Alarms generated for Servers in Active Maintenance intermittently in UIM 20.4.x
search cancel

Alarms generated for Servers in Active Maintenance intermittently in UIM 20.4.x

book

Article ID: 240467

calendar_today

Updated On:

Products

DX Unified Infrastructure Management (Nimsoft / UIM)

Issue/Introduction

Intermittently, we are receiving alarms for devices that are in active maintenance mode.

Alarms from devices correctly added to an active maintenance schedule are still coming through.

The alarm dev_id is listed in the schedule for suppression, but still, we are receiving some alarms unexpectedly.

Environment

  • Release: 20.4.*
  • Component: UIM NAS

Cause

A possible cause of this issue can be that the maintenance_mode probe was not reachable at the time the issue occurred. Therefore the NAS was not able to register with maintenance_mode.

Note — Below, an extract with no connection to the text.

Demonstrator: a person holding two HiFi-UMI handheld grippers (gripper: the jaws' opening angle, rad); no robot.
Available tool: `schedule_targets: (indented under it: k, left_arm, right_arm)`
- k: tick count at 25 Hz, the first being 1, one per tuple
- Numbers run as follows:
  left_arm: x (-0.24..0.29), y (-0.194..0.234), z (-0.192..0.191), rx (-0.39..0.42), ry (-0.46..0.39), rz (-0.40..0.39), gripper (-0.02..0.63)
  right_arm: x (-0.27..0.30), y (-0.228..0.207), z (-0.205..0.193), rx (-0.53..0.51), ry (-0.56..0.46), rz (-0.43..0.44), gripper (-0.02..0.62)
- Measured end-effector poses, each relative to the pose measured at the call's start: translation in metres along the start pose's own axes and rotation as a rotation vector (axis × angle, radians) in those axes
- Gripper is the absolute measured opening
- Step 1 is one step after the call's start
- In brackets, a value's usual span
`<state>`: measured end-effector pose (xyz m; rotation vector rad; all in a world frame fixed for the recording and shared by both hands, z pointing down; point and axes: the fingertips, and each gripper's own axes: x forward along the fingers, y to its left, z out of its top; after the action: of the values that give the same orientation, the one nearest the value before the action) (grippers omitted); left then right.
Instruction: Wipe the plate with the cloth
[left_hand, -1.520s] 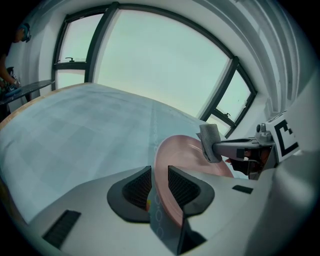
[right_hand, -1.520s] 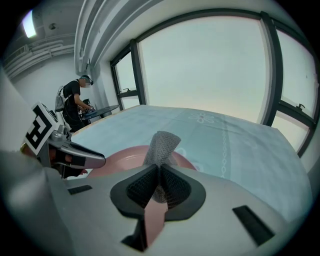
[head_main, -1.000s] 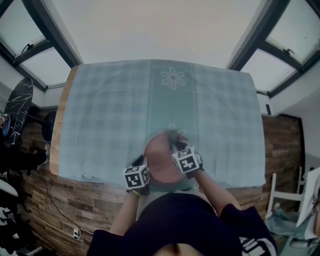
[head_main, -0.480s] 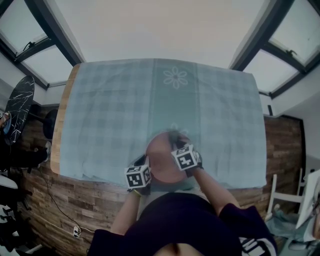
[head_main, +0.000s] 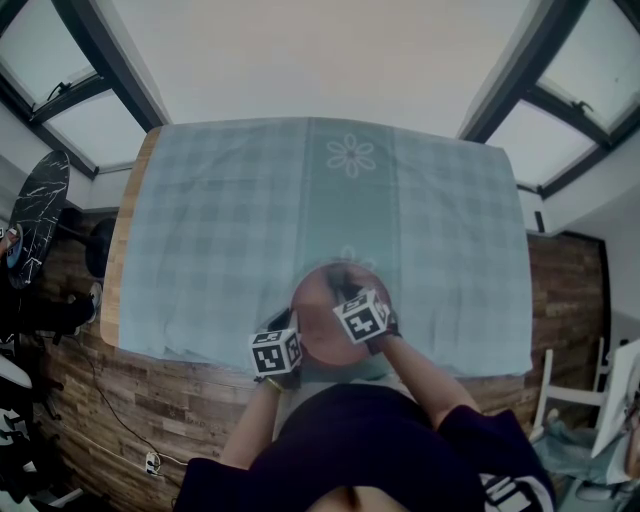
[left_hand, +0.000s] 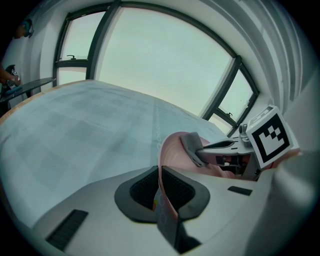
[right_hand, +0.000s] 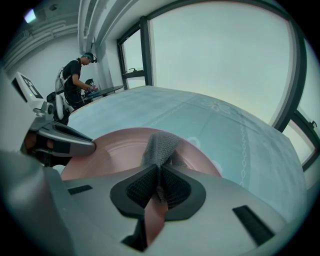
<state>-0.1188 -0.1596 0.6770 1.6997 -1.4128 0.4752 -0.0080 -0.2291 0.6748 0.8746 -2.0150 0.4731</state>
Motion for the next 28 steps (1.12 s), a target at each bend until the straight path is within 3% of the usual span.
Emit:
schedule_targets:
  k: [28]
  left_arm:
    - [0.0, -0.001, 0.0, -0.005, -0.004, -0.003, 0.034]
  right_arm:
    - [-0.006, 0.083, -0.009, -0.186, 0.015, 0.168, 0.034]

This caused the NAS to discard the maintenance schedule.

The NAS collects maintenance schedules from the maintenance_mode probe "at run time" and this resulted in an alarm leak for that period.

The cause for maintenance_mode probe not reachable could be due to network or other DB issues.

Something that may indicate a DB issue could be verified in the maintenace_mode log:

maintence_mode register failure: 

Example: 

logs at Apr 12 00:30:16:588 WARN / SQLServerException

Exception started at:
Apr 12 00:30:16:588 WARN  [attach_socket, com.nimsoft.monitor.probe.MaintenanceModeProbe] Failure registering to maintenance_mode. org.springframework.dao.DataAccessResourceFailureException: StatementCallback

Exception continued till 
Apr 12 00:52:03:871 WARN  [attach_socket, com.nimsoft.monitor.probe.MaintenanceModeProbe] Failure registering to maintenance_mode. org.springframework.dao.DataAccessResourceFailureException

Resolution

A new key was introduced that may help overcome/workaround this issue in case of a similar scenario. 

The new parameter "maint_sched_discard" is available that lets you decide whether you want to discard the maintenance schedule.

You can specify the value as yes or no. A value of no implies that the maintenance schedule will be retained.

The value is found under the nas' setup section via raw configure.

The default is->

maint_sched_discard = yes

https://techdocs.broadcom.com/us/en/ca-enterprise-software/it-operations-management/ca-unified-infrastructure-management-probes/GA/monitoring/infrastructure-core-components/nas-alarm-server/nas-alarm-server-release-notes.html

Setting it to no: 

maint_sched_discard = no

The maintenance mode schedules won't be discarded if maintenance_mode is not reachable in a similar scenario. 

Make the following adjustments to the nas and ems probes:

Run raw configure on the nas probe and set the following under 'setup':

   maint_max_resp_time = 50
   registrationIntervalLookAheadMinutes = 60

Run raw configure on the ems probe and set the following under 'setup':

   maintenance_mode_cmd_timeout = 300000

Additional Information

The new parameter requires a minimum NAS version 9.32 but nas 9.32HF1 is recommended.